WORK TO COMPLETE: I need the lines from the one with "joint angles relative" through the end of the material, copied exactly and with nothing else included.

********************

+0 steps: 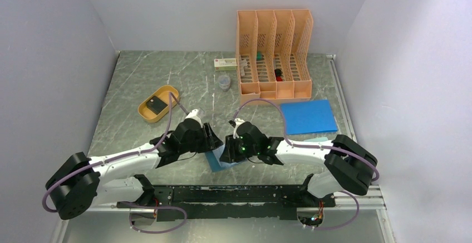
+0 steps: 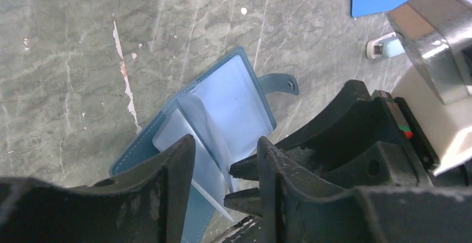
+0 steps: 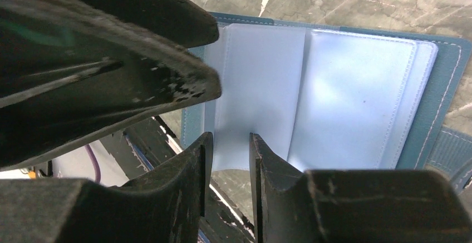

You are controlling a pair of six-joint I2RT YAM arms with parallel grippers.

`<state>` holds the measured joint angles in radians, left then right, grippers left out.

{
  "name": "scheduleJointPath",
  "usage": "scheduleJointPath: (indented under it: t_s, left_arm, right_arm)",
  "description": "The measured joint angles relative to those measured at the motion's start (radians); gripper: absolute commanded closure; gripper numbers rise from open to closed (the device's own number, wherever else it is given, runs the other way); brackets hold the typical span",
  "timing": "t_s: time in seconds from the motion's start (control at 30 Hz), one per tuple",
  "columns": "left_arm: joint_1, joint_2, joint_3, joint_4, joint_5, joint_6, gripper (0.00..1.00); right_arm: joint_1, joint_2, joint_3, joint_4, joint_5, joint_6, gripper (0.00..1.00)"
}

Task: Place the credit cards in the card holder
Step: Open the card holder at the center of the board.

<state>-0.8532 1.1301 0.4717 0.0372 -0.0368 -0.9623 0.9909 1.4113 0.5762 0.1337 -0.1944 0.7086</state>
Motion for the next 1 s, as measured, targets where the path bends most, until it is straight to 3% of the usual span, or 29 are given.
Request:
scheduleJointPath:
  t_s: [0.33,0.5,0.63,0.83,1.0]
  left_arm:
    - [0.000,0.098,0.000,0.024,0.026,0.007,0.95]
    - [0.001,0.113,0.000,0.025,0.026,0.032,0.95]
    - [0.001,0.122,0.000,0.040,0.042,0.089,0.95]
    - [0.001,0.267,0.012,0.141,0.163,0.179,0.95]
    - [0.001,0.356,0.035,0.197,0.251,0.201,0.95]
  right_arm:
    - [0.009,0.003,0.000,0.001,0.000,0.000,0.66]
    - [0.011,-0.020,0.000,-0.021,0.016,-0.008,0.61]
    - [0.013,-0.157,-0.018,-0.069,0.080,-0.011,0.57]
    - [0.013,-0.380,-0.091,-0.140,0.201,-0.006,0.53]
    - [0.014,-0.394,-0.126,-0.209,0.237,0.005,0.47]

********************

ANSWER TO THE EXERCISE:
  "description": "The measured joint angles relative to those measured at the motion's start (radians); gripper: absolute commanded closure; gripper numbers rise from open to closed (the device's own number, wherever else it is given, runs the other way); brackets hold the typical span",
  "timing": "t_s: time in seconds from the motion's start (control at 30 Hz), one per tuple",
  "columns": "left_arm: joint_1, joint_2, joint_3, joint_4, joint_5, joint_6, gripper (0.00..1.00); right_arm: joint_1, joint_2, joint_3, joint_4, joint_5, joint_6, gripper (0.00..1.00)"
}

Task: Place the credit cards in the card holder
Step: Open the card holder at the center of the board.

<state>-0.8532 1.1301 0.4717 0.0372 -0.0368 -0.9623 0.9909 1.4113 0.5762 0.1337 -0.1944 0.7086</state>
Motion for the next 1 s, as measured, targets where the path bends most, until it is straight to 3% of the usual span, or 29 are given.
Request:
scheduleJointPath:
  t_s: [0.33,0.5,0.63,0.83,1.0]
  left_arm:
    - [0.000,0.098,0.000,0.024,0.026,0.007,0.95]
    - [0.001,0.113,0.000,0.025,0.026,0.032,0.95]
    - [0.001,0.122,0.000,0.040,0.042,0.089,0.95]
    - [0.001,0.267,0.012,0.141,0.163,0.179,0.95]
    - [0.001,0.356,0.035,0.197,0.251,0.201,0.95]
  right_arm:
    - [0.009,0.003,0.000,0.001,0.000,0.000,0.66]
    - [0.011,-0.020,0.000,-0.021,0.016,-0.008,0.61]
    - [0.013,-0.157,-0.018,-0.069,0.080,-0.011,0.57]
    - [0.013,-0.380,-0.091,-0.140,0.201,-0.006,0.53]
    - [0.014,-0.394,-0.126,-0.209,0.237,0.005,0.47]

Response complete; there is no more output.